Global online retailer Gilt, which prided itself on offering the best reductions on designer goods, has sold for $250 million just four years after being valued at $1 billion.
Murmurs around the performance marketing industry indicate that consumers are growing tired of being constantly bombarded with offers, which made commentary from experts about “consumer fatigue” regarding discounts all the more explainable when it came to analysing Gilt’s recent plight.
Hudson’s Bay Company, the Canadian parent firm of department store chain Saks Fifth Avenue, moved to purchase Gilt at the tail-end of last week and has some pretty radical ideas for how it can turn things around. Plans include an integration with Saks which would see a synergy between online and bricks-and-mortar.
Yet, it’s Gilt’s slump in value that has attracted most of the press, bringing an end to what some sections are calling its “unicorn tale”. With a recent study from SAP Hybris and Forrester finding that 44% of consumers in 2015 were receiving too many offers and promotions, there are signs that the retailer’s discount-heavy strategy had enjoyed its peak in 2011.
While it’s said that Gilt has toned down its early act, UK site visitors are greeted by a prompt for an email newsletter sign-up, with two of the four benefits dedicated to “up to 70% off” and a promise of “new sales every day”.
With the deal set to close by the start of next month, an end has been brought on Gilt as its nine million active members knew it.
Just nine years after starting out under the wings of entrepreneurs Kevin Ryan and Dwight Merriman, the retailer will now serve as the growth vehicle behind Saks, with Hudson’s Bay expecting the flash sales retailer to generate an $500 million in sales revenue by the end of the year.
This is a far departure from plans set as early as 2014 about a potential IPO, which was eventually put off following a $50 million funding round conducted early in 2015.
Goldman Sachs had been hired to oversee its move towards an Initial Public Offering before these plans were shelved following concerns over Gilt’s ability to return “consistent growth and profitability”, as stated by a company spokesperson.
A fresh start
Gilt rose to prominence after generating plenty of fashion industry buzz with its first batch of discounts.
It’s believed that offers like its website-crashing 50% discount on Christian Louboutin shoes led to adoption of the ‘flash sales’ concept by a number of online retailers.
Reports from pando.com suggest the company was hiring employees on a daily basis until things started to turn sour.
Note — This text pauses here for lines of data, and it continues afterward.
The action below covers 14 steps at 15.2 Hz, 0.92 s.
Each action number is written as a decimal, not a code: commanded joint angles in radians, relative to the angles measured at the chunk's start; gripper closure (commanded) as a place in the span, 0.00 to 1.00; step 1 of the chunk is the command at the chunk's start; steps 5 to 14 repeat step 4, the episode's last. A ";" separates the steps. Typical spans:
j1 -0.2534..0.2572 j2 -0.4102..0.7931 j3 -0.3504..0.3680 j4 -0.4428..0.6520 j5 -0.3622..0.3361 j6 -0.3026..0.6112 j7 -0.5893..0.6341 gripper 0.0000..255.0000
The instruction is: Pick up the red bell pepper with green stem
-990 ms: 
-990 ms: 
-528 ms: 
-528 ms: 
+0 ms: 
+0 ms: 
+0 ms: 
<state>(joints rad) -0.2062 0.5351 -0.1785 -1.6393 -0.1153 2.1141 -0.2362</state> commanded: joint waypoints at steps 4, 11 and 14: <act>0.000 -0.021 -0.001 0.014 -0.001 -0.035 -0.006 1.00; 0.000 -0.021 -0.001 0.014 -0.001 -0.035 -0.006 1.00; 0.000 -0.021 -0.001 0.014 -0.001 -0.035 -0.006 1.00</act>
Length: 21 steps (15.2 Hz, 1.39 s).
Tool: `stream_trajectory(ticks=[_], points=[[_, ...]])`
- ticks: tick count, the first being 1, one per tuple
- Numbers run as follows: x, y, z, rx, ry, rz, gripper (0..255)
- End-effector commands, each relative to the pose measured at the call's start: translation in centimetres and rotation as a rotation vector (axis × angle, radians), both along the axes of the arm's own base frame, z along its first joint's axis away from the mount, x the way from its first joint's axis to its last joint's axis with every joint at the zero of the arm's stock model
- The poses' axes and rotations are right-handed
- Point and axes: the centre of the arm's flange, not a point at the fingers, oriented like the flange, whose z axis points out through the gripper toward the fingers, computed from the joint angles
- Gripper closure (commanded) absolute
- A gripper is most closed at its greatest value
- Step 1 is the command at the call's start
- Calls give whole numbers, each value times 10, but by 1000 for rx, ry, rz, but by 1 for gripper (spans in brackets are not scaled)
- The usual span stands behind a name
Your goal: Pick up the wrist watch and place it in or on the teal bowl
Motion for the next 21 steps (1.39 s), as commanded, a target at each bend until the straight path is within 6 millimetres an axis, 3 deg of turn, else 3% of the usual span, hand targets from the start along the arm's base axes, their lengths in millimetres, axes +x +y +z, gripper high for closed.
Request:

After dismissing 90 employees due to fears of a lack of profit in 2012, Gilt endured a downward spiral which saw plans for an IPO grow further away by the month.
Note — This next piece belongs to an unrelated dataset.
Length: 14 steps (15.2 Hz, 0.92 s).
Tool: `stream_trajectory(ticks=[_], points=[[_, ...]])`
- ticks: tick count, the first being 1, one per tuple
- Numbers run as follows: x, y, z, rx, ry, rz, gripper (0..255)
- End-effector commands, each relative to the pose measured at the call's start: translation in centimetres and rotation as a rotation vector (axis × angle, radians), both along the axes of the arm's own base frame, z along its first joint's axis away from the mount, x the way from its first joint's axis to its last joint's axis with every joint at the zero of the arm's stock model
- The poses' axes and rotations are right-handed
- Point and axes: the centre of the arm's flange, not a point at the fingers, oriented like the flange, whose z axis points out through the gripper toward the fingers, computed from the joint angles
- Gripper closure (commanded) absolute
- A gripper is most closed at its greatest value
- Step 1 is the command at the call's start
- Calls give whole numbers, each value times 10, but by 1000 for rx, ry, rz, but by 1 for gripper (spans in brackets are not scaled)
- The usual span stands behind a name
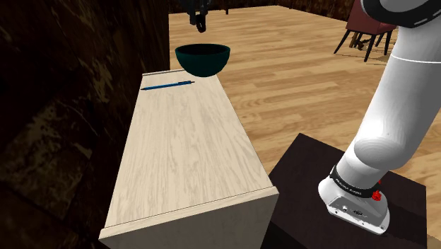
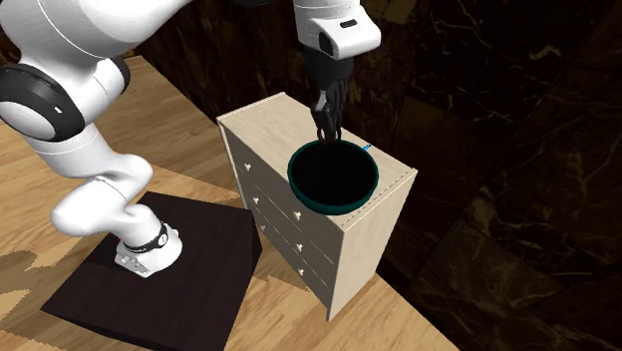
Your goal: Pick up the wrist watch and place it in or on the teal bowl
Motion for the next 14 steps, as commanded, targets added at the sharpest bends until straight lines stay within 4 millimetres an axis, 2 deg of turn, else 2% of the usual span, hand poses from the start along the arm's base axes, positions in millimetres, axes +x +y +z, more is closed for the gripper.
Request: stream_trajectory(ticks=[1, 11, 14], points=[[1, -2, -9, 0, 0, 1, 255], [1, -2, -64, 0, 0, 1, 255], [1, -2, -64, 0, 0, 1, 255]])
It had also enjoyed the last of its funding missions for a while – last February’s coup of $50 million being the first injection of cash since an “undisclosed” account was gained in 2011, according to accounts on CrunchBase.
Reports last year put the company’s immediate future in doubt after re/code sources revealed that a third of the company’s revenue came from the redemption of discounts in Gmail inboxes – the same model that was being touted for a demise.
Last year PerformanceIN spoke with a number of performance marketing industry sources about trends in discount usage, finding that a move away from incentivisation was present in certain corners.
Despite this, and CEO Michelle Peluso admitting that it “didn’t have that mix right in 2014”, last year the company was looking to its recently gained $50 million to ease expansion into Australia and China.
It now faces a fresh start under the capable guardianship of Hudson’s Bay Company, whose various retail properties reported revenue of C$8.17 billion (£3.9 billion) in 2014.